Yes. The creatinine-elevation effect is dose-dependent.

A maintenance dose of 3 to 5 g/day raises serum creatinine modestly, typically 0.05 to 0.10 mg/dL above baseline in adults with normal kidneys. A loading protocol of 20 g/day for 5 to 7 days can raise it by 0.15 to 0.22 mg/dL. For a 35-year-old man with a baseline creatinine of 1.05 mg/dL, a loading-phase spike could push him to 1.27 mg/dL, just above the normal threshold, prompting unnecessary concern if the prescriber is unaware.

Maintenance dosing during active bremelanotide use is a reasonable approach if athletic goals permit.
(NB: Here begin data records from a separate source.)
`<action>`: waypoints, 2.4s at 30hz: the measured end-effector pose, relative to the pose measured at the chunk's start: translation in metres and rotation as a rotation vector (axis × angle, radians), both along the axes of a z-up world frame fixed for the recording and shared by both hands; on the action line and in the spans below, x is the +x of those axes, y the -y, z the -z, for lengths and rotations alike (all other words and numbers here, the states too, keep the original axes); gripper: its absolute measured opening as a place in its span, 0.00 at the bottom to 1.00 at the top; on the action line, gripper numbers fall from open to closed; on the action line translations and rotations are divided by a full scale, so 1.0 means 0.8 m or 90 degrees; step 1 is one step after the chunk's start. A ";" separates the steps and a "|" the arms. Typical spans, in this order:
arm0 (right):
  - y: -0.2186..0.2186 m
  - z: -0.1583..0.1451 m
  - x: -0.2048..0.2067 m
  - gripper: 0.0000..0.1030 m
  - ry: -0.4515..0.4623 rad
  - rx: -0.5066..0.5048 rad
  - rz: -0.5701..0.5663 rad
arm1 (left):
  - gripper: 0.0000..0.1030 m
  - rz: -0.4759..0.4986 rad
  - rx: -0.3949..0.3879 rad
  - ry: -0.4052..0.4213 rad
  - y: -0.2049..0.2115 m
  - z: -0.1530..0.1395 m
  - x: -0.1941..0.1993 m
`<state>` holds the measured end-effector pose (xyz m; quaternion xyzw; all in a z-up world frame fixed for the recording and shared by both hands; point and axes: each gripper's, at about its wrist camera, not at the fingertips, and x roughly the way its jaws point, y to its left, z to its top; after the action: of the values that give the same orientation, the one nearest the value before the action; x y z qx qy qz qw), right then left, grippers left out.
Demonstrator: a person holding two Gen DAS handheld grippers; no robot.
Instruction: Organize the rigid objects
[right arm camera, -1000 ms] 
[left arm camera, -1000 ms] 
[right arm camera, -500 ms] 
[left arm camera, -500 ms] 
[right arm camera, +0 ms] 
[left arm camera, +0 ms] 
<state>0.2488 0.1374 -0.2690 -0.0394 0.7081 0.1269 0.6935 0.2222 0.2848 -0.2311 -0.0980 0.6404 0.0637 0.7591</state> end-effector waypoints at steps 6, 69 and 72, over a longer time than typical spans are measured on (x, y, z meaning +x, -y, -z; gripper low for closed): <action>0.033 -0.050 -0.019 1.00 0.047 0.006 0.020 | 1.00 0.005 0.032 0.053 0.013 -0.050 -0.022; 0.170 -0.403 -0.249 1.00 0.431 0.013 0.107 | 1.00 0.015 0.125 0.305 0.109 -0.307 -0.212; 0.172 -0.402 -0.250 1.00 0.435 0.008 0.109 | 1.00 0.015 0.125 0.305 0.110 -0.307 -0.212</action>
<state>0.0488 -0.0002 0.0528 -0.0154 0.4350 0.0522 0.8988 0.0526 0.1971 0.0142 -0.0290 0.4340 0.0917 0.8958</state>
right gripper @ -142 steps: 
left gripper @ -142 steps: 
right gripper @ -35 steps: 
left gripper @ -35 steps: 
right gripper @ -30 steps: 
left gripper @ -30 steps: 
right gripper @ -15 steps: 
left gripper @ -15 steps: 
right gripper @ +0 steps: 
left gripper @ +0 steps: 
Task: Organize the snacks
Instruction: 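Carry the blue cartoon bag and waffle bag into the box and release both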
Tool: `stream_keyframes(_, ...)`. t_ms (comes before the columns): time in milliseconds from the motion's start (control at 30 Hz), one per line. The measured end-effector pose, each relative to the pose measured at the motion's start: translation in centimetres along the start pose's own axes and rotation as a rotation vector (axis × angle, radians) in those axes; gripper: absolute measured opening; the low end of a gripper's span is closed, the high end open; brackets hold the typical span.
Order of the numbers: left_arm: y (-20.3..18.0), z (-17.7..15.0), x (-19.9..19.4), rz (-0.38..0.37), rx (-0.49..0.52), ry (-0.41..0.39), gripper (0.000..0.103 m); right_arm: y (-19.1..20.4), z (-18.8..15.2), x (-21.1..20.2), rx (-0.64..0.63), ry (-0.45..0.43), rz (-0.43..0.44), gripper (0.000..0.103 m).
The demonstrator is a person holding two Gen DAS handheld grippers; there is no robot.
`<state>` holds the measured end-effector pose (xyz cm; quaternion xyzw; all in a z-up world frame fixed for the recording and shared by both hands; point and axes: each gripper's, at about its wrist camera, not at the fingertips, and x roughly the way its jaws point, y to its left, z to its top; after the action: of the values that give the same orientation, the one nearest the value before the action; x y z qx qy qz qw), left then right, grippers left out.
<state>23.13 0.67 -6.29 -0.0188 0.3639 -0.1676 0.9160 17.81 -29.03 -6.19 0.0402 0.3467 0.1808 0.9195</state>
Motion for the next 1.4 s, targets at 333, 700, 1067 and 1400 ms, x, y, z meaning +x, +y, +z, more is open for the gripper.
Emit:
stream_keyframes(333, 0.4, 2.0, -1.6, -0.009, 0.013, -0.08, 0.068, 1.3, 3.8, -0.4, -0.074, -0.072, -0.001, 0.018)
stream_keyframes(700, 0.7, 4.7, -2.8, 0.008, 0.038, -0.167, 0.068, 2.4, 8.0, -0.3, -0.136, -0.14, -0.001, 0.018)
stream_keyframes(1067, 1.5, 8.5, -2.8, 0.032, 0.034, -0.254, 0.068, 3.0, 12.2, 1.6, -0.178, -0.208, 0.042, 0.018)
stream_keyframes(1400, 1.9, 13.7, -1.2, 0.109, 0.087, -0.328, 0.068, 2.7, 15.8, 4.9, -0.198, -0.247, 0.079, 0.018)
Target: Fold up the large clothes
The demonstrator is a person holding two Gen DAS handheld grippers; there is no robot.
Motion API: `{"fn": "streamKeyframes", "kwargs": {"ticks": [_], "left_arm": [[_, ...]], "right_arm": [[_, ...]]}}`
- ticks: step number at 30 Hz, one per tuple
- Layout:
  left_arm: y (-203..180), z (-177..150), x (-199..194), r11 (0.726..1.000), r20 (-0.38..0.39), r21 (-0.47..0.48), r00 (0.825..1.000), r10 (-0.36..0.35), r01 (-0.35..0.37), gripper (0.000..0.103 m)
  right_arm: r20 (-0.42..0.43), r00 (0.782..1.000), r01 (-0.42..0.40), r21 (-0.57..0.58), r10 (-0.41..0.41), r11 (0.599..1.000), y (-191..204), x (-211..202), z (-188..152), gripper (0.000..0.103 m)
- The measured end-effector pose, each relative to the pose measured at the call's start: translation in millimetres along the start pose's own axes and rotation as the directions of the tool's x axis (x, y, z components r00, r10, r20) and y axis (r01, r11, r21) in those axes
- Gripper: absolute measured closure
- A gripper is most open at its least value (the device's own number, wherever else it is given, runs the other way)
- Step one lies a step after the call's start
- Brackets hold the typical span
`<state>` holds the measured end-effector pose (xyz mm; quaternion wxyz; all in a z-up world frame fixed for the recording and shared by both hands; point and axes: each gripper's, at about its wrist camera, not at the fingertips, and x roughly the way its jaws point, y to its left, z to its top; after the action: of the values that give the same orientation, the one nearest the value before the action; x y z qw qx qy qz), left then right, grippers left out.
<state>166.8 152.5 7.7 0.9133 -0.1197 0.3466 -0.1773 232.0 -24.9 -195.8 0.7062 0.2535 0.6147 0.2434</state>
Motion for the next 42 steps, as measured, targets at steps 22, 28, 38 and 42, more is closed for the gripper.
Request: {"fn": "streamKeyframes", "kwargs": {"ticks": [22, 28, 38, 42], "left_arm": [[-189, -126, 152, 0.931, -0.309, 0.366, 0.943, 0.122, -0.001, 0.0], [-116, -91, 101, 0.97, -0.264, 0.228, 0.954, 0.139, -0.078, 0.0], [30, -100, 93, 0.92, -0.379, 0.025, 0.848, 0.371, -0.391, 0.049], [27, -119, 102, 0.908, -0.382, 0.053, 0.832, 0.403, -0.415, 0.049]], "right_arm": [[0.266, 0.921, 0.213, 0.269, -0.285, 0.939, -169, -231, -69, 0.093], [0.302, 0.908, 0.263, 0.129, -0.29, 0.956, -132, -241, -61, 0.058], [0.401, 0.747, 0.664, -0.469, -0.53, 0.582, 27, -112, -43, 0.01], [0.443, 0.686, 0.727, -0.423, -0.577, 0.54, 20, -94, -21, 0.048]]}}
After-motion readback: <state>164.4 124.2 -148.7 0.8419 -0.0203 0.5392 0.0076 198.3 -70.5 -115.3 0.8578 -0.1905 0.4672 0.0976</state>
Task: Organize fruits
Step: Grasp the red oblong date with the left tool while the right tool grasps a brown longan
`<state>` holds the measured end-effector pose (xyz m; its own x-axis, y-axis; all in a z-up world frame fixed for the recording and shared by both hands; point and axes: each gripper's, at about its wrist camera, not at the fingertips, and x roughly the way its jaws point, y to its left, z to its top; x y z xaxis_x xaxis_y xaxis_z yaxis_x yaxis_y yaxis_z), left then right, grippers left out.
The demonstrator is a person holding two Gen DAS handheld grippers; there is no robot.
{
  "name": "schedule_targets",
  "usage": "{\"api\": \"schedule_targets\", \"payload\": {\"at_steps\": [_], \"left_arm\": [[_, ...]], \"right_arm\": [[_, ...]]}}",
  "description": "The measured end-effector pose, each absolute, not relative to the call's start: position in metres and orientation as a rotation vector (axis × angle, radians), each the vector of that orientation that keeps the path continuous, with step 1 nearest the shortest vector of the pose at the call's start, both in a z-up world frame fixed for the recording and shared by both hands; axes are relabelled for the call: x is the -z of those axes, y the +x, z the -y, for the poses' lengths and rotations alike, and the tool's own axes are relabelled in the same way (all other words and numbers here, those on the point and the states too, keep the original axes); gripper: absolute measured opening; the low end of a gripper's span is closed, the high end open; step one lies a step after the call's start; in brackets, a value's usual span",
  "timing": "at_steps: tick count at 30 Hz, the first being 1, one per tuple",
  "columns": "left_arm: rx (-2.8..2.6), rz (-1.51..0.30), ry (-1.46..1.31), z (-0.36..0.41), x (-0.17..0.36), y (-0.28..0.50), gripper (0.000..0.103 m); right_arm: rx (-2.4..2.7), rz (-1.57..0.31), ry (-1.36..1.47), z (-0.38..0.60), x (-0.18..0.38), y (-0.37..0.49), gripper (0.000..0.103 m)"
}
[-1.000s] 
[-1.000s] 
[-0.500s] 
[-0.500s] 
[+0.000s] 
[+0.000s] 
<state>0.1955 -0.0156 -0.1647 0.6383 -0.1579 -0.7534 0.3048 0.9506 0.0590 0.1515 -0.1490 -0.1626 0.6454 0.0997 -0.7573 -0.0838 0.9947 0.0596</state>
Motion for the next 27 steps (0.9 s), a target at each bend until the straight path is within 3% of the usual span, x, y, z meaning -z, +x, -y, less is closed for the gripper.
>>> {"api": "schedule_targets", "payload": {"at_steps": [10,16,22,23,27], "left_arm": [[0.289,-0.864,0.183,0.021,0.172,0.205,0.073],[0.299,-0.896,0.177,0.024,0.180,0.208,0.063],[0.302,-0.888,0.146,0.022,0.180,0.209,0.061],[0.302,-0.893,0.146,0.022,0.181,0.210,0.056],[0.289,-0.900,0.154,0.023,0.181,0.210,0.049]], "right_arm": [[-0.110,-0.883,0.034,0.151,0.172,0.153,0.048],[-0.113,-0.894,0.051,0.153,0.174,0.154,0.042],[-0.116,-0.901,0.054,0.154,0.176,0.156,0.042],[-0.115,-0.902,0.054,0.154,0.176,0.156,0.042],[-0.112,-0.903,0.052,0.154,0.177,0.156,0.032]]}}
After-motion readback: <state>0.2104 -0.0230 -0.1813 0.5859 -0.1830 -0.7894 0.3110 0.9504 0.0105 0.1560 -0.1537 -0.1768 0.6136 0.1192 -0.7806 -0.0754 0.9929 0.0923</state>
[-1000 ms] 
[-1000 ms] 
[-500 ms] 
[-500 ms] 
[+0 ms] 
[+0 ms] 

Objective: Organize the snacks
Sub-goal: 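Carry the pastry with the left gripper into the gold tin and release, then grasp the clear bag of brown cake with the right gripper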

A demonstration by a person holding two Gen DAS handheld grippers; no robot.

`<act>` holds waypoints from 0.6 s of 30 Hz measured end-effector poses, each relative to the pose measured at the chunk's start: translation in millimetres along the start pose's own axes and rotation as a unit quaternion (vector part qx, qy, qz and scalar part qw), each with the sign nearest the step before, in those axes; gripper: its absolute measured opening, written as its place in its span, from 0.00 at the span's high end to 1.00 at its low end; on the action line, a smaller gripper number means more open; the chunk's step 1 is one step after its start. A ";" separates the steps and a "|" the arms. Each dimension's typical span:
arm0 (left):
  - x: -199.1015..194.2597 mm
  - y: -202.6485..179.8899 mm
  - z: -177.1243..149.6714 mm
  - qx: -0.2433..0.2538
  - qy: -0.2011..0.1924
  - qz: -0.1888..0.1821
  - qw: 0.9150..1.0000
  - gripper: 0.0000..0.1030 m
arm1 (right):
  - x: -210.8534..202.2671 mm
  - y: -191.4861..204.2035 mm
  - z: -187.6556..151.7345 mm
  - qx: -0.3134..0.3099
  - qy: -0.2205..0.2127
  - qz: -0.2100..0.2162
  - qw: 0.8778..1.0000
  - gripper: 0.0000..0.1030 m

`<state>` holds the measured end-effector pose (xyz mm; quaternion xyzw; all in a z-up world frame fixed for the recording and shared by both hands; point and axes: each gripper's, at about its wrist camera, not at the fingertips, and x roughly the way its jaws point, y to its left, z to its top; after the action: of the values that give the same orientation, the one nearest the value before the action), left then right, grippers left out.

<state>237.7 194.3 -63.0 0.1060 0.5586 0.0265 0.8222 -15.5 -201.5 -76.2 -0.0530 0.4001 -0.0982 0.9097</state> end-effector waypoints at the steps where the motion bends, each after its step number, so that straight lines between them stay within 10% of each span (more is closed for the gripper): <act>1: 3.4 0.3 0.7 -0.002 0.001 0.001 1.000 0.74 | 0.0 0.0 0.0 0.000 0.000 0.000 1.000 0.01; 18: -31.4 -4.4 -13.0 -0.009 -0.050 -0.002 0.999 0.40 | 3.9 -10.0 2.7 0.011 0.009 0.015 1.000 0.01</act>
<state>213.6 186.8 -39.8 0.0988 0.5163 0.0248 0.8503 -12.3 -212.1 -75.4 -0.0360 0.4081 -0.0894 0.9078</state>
If a loading phase is necessary (e.g., before a competitive season), completing it at least 2 to 3 weeks before scheduled renal lab work gives creatinine levels time to stabilize.

Summary of the Interaction Profile

| Parameter | Finding | |---|---| | Pharmacokinetic interaction | None identified | | Pharmacodynamic interaction | None identified | | Lab interference risk | Moderate (creatinine-based eGFR affected) | | Cardiovascular additive risk | Low at standard creatine doses | | Contraindication | None absolute for healthy adults | | Monitoring requirement | Baseline and follow-up renal panel | | Dose separation needed | No |

Creatine is generally safe. Bremelanotide is generally safe in its approved population. The overlap that requires clinical attention is narrow but real: keep your prescriber informed, get your kidney labs done with creatine use disclosed, and consider cystatin C if there is any doubt about the accuracy of your creatinine-based eGFR.